Do not use this page as a substitute for a full redirect map. If pages have moved, slugs changed, or a domain migration is underway, you will need page-level redirect planning in addition to any host canonicalization rule.
Practical Checks Before Editing .htaccess
A small rewrite rule can have a large effect because .htaccess files are evaluated on real requests. Before you paste the generated code, download or copy the existing file so you can restore it if the site returns errors. Make the change during a low-risk period, then test the home page, several internal pages, and a missing-page URL.
Check protocol details as well. The generated host rule is about www and non-www. If your production site must force HTTPS, verify that your HTTPS redirect is handled by the host, control panel, server configuration, or a separate rule. Avoid stacking several untested redirect rules at once, because a loop is harder to diagnose when multiple changes were made together.
After implementation, test both host versions in a browser and with a response-header utility. A healthy permanent redirect should send the alternate host to the preferred host without bouncing back and forth.
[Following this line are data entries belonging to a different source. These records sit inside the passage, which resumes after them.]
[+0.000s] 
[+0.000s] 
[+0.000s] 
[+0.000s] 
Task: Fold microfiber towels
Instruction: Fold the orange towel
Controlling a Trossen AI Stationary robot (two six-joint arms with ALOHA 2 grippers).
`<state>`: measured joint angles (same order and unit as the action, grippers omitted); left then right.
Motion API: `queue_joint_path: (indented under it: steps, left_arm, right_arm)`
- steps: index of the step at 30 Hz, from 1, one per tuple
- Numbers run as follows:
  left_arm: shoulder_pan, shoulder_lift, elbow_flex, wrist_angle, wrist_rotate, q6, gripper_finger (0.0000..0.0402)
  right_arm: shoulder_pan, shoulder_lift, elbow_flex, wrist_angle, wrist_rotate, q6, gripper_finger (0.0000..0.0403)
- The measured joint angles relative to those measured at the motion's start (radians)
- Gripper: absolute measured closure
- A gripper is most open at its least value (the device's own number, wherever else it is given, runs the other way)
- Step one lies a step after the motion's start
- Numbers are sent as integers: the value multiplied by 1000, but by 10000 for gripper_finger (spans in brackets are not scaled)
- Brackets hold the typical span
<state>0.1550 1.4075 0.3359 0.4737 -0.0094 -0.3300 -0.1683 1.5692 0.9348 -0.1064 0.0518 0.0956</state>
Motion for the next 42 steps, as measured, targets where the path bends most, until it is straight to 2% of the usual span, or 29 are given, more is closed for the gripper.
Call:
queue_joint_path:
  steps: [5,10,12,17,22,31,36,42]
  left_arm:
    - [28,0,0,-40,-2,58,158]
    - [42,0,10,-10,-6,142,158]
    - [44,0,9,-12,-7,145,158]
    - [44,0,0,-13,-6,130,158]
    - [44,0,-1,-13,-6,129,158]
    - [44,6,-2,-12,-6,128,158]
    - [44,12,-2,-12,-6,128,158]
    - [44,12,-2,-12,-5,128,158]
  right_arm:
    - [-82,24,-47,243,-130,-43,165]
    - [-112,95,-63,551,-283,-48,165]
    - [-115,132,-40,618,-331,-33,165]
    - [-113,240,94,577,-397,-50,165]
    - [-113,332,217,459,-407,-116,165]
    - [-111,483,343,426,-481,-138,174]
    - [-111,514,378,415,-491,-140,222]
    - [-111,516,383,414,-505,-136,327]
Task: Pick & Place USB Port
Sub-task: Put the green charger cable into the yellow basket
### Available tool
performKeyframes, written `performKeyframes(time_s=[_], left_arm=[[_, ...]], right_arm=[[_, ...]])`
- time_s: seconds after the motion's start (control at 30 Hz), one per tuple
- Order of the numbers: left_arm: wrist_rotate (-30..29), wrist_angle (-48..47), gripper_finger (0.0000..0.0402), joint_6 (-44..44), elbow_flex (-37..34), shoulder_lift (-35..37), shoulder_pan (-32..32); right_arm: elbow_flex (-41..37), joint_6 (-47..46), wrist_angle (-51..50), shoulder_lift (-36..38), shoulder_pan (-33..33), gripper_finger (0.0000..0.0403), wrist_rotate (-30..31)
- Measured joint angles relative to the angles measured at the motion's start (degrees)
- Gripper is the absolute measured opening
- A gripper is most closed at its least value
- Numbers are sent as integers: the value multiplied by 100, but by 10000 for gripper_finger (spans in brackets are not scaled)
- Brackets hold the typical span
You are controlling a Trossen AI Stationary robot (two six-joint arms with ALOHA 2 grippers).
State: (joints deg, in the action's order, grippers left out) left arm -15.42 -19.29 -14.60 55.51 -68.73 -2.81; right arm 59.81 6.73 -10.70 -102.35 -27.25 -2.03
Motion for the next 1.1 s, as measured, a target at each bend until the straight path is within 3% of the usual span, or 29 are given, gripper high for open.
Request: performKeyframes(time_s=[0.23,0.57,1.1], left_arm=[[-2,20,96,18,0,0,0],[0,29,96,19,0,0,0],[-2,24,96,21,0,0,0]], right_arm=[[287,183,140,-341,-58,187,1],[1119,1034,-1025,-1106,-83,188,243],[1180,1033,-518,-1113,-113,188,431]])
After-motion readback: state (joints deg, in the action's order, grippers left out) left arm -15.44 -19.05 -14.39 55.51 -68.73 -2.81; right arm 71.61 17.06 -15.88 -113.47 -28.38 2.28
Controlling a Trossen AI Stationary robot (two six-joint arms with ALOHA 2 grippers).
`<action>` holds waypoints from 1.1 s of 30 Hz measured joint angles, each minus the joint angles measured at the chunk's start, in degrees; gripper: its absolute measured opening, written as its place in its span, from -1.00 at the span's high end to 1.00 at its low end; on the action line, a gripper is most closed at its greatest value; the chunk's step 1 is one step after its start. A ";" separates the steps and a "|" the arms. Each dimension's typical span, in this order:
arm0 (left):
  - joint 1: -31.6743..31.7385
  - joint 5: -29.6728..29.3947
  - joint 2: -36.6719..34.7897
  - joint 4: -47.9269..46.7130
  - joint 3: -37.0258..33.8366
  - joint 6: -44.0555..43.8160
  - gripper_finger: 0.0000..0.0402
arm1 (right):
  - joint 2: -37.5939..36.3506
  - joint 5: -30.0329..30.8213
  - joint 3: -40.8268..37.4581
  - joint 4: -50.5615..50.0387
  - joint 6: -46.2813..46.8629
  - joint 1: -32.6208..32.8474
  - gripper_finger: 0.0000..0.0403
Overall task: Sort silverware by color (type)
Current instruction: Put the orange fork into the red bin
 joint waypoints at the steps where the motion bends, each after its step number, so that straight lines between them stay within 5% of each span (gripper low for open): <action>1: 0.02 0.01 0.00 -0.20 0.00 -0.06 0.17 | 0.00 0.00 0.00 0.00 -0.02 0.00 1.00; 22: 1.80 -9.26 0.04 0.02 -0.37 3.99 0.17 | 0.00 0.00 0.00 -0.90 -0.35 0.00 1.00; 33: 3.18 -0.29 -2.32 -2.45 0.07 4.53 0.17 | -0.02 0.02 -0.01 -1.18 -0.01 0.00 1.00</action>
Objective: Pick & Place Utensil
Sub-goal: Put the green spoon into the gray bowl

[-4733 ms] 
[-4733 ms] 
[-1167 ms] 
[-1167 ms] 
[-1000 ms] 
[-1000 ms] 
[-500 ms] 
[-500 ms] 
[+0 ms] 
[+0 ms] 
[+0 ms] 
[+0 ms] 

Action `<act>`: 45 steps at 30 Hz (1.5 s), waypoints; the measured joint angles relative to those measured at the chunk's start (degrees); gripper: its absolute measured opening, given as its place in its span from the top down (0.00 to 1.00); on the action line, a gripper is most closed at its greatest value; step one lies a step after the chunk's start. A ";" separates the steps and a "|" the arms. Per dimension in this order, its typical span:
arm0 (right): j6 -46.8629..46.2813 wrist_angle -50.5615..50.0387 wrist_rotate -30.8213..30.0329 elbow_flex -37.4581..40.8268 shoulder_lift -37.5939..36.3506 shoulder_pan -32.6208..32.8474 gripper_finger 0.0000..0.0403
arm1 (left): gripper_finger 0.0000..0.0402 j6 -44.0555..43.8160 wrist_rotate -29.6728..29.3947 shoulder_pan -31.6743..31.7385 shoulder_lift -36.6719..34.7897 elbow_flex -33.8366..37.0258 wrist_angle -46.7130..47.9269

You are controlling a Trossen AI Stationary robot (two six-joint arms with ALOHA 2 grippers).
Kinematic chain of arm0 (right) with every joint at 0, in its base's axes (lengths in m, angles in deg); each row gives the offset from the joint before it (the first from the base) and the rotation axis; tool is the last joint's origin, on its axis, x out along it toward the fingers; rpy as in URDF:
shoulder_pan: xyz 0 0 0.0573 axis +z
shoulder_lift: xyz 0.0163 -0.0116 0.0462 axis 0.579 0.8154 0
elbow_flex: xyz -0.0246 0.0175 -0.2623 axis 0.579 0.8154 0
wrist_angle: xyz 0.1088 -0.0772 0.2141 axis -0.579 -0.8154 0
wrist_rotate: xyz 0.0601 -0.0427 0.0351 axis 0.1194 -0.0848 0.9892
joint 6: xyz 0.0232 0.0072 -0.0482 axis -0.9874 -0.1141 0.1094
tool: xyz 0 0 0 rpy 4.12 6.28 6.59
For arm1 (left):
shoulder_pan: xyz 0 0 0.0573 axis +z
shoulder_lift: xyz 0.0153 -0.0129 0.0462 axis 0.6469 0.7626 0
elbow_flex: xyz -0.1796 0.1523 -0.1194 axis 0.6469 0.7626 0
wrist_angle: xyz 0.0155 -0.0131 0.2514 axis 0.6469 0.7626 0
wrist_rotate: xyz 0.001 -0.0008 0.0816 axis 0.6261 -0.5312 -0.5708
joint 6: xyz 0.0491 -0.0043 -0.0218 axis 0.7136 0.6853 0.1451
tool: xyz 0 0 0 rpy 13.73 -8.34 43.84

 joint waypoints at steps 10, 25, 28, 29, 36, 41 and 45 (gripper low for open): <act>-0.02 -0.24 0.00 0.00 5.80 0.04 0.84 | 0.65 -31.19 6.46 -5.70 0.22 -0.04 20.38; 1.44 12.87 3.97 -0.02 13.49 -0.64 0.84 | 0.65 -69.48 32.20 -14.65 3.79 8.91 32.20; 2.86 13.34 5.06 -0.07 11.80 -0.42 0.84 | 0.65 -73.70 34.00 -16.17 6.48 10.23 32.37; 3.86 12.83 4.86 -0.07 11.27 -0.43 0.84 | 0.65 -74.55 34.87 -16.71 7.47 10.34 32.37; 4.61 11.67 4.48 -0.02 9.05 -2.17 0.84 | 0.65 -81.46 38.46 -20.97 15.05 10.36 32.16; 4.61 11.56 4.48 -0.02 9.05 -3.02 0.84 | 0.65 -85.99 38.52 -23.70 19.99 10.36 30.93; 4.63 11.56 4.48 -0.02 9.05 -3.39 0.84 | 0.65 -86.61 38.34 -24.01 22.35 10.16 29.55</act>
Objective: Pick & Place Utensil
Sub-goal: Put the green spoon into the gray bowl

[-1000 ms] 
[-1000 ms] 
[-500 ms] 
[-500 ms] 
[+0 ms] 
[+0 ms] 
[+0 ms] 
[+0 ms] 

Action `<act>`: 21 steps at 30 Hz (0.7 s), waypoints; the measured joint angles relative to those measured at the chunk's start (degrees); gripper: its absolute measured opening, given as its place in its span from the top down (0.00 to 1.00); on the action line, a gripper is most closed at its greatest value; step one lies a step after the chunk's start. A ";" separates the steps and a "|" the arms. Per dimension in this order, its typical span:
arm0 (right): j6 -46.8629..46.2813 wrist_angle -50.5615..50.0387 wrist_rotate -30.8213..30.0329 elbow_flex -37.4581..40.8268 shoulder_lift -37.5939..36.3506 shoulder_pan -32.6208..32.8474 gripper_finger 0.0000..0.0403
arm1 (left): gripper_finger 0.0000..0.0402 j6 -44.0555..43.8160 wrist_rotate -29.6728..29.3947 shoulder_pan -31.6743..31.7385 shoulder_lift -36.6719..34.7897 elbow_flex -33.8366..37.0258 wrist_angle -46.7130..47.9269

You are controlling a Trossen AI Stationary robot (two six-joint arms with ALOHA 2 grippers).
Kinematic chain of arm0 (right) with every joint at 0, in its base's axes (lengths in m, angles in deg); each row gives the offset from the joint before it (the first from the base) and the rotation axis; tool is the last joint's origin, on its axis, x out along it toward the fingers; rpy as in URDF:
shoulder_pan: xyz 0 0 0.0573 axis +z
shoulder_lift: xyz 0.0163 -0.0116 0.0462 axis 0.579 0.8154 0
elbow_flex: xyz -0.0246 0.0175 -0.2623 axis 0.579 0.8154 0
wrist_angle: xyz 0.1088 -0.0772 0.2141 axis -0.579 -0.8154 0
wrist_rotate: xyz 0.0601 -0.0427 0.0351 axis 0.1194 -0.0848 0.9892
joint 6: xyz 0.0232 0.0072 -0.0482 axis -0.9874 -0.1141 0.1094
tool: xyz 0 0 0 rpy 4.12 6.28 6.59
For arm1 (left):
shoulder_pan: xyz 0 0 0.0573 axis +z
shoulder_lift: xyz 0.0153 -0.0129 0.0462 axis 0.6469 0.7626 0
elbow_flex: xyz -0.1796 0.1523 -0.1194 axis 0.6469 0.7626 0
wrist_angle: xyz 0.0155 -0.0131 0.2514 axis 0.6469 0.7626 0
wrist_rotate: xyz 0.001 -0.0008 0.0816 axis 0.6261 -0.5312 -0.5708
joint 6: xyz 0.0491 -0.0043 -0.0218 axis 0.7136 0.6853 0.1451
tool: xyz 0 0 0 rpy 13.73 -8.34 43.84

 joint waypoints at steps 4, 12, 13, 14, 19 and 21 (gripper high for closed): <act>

If you are also reviewing whether the page is reachable, the Ping Website tool is a separate quick check for connection availability, not a replacement for redirect validation.
Who Benefits From This Redirect Tool
Developers can use the page to create a starter rule quickly instead of typing rewrite syntax from memory. Site owners can use it to understand the difference between the two public host versions before asking hosting support to apply the change. SEO specialists can use the generated block as part of a canonical-host cleanup checklist, especially when audits show duplicate www and non-www access.
The tool is also useful for small maintenance jobs where opening a full server configuration reference would slow the task down. It keeps the decision visible: enter the domain, choose the redirect direction, generate the code, and test the result after applying it. That sequence is simple enough for routine site management but still requires careful review before production use.